About this exercise:
What lines of the material below include the string "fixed"? Copy all of them.

Data block:
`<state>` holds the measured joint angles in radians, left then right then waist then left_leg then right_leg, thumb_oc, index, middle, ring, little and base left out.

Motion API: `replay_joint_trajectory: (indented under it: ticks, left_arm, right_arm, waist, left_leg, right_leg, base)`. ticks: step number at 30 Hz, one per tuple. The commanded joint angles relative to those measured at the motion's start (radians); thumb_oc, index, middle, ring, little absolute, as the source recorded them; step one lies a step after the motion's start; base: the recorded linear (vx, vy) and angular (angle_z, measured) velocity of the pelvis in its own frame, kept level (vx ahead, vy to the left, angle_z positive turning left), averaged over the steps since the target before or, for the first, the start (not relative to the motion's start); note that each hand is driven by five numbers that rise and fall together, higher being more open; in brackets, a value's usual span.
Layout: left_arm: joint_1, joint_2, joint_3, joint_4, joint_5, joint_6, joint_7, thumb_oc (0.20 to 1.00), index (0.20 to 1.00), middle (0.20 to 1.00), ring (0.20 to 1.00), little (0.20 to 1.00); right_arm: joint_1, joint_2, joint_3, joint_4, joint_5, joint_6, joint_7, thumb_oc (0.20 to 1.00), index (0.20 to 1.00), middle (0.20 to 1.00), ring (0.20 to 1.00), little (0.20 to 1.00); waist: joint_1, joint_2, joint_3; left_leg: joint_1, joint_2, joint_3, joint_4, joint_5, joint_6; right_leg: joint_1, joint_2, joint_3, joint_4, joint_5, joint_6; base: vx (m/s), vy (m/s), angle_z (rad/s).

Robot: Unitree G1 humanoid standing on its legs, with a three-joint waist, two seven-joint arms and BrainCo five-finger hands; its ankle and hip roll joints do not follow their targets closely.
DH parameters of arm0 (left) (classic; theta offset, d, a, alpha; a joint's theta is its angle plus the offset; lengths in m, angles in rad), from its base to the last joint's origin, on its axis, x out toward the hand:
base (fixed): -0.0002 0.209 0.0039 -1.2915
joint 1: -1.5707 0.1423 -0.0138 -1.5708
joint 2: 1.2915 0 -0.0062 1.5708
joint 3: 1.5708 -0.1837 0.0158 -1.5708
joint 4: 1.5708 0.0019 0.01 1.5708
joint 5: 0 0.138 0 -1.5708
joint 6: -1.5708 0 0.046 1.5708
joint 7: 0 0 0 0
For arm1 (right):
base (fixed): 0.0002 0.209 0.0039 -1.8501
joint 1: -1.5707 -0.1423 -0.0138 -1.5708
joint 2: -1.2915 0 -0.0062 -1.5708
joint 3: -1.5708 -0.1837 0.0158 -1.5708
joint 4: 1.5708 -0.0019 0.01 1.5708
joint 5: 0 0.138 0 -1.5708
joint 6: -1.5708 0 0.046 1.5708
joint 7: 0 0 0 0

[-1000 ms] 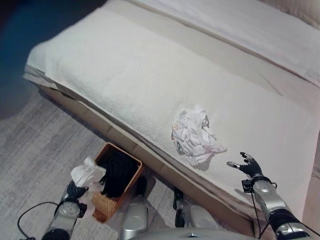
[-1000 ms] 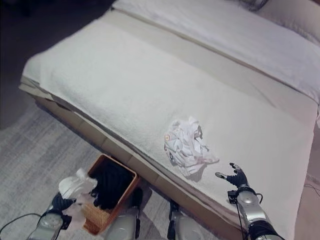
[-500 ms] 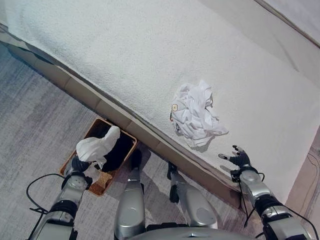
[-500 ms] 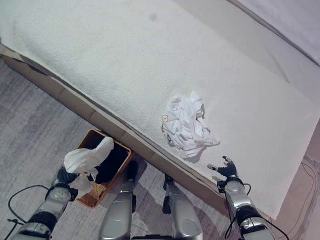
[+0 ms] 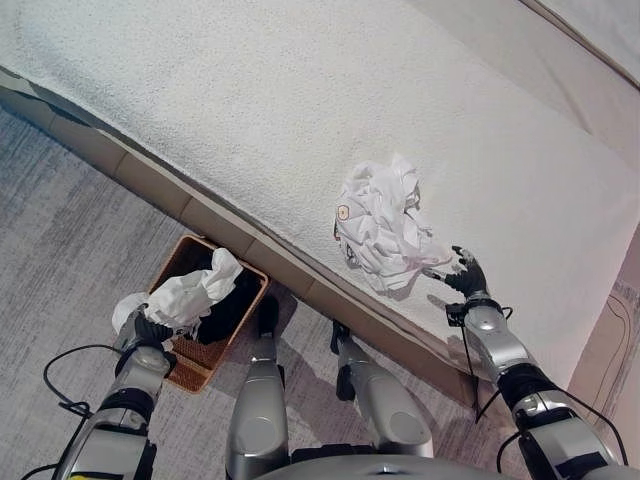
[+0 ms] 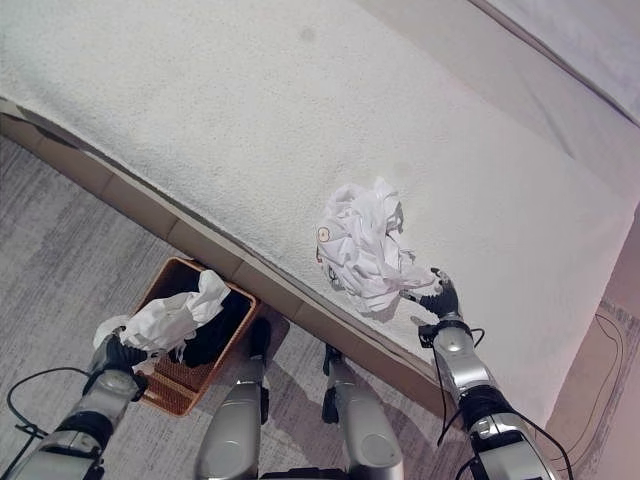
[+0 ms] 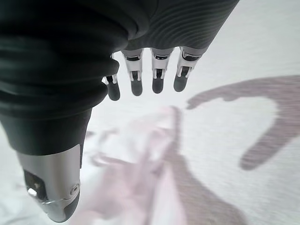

Answer to this problem:
base (fixed): -0.0002 0.209 0.0039 -1.2915
base (fixed): 0.0002 0.209 0.0039 -1.8501

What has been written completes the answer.